Sepeninggal Mas Kasino, terus terang, aku dan Mas Dono sempat kebingungan. Kalau
tidak ada Mas Kasino, siapa yang bakal melakukan tugas melobi dan marketing yang selama ini digarap Mas Kasino? Bagaimana dengan nama grup kami, Warkop DKI? DKI, kan, singkatan nama kami bertiga, bagaimana grup kami tanpa Mas Kasino?

Seribu "bagaimana" menggema di kepala kami. Akhirnya kami mengubah nama menjadi Warkop Millenium. Tujuannya bukan untuk "mengenyahkan" Mas Kasino, tapi sebagai bentuk penyegaran. Sebab, tanpa Mas Kasino, kami akan menjadi pribadi yang sama sekali berbeda.

Meskipun Mas Kasino sudah tidak ada, aku dan Mas Dono tidak mau kalau tayangan Warkop Millenium sampai merosot mutunya. Makanya kami bekerja keras. Kalau dulu, aku lebih berperan sebagai pengumpan, sekarang aku dan Mas Dono sama-sama harus bisa tampil lucu seperti dulu.

SEMPAT LUMPUH MENDADAK




Saking inginnya kerja keras, pernah dalam sebuah syuting aku harus melompat dari balkon lantai dua setinggi empat meter. Sebagai alas jatuh, kru film telah menumpuk kardus-kardus, sebab tak ada matras yang bisa menahan beban yang jatuh dari ketinggian segitu.

Sayangnya, saat itu tidak ada stuntman yang bisa menggantikan peranku. Wah, bagaimana ini? Melihat kebimbanganku, sutradara pun tidak mengharuskanku melakukan adegan tersebut hari itu juga.

Tapi aku ingin melakukan yang terbaik. Setelah mereka-reka sebentar, aku merasa yakin bahwa aku pasti bisa melakukannya. Lagipula, aku, kan, sudah terbiasa melakukan kegiatan fisik semacam itu waktu aku aktif di Pramuka dulu. Maka jadilah aku melakukan adegan tersebut. Lompatan pun berlangsung dengan sukses.

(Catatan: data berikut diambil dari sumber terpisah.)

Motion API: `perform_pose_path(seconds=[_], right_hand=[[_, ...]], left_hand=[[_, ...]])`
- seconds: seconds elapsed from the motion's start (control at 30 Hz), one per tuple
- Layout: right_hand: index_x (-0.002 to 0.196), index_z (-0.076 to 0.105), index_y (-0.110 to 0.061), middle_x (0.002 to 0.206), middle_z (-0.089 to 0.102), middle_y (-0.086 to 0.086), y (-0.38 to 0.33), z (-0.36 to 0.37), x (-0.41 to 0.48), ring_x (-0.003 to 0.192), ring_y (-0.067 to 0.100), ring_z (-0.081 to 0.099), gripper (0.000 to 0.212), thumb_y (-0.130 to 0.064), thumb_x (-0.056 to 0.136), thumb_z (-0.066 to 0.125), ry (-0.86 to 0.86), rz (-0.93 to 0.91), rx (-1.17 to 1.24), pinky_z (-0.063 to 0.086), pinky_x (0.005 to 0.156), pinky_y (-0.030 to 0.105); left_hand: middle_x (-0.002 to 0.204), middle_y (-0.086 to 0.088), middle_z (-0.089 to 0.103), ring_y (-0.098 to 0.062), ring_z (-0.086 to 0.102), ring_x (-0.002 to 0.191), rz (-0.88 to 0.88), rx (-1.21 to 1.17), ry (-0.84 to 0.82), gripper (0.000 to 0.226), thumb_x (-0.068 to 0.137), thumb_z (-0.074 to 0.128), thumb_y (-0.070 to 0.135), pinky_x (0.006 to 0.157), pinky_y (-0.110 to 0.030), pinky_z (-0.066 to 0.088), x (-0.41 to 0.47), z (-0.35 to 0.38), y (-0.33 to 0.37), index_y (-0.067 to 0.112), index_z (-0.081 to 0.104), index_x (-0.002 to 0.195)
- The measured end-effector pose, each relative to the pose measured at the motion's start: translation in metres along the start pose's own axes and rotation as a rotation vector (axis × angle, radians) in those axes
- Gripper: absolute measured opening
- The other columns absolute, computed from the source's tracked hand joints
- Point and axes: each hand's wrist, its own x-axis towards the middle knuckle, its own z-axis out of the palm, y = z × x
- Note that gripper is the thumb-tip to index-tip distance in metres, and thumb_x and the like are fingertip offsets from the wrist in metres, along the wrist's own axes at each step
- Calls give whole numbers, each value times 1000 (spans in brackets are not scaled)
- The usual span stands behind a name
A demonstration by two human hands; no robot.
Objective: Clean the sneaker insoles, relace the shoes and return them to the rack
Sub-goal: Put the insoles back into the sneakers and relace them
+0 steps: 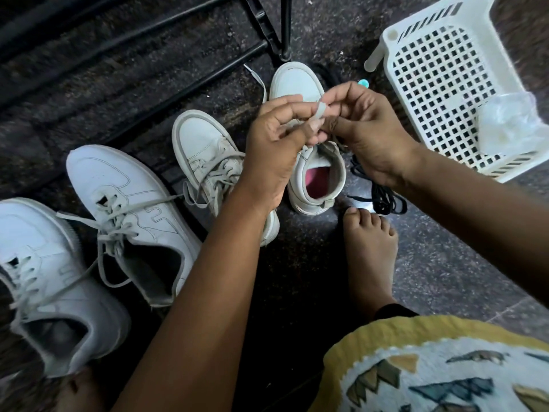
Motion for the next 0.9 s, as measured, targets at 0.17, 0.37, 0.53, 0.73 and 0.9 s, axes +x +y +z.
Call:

Namun enam bulan kemudian, suatu pagi, aku tidak bisa menggerakkan kedua kakiku. Aku lumpuh! Berkelebat di hadapan mataku, wajah istri dan ketiga anakku. Bagaimana jika aku sampai tidak bisa bekerja? Dokter pun datang memeriksa keadaanku.

Katanya, tulang punggungku cidera. Kelumpuhan kaki adalah efek sampingnya.
Dia lantas bertanya, "Pak Indro pernah jatuh, ya?" Sedikit pun tak terlintas bahwa terjunku dari lantai dua waktu itu adalah penyebab dari kelumpuhan kakiku. Untung dokter mengatakan bahwa dengan minum obat dan berlatih, aku akan mampu berjalan lagi. Semua nasihat dokter itu kuikuti dengan patuh.

Tahu enggak, hingga akhir hayatnya, Mas Dono tidak pernah tahu tentang kelumpuhan mendadak yang menimpaku itu. Begitu juga, tak banyak media massa yang mengetahui kabar tersebut. Mengapa? Karena peristiwa itu terjadi saat para mahasiswa tengah berdemo menggulingkan penguasa Orde Baru.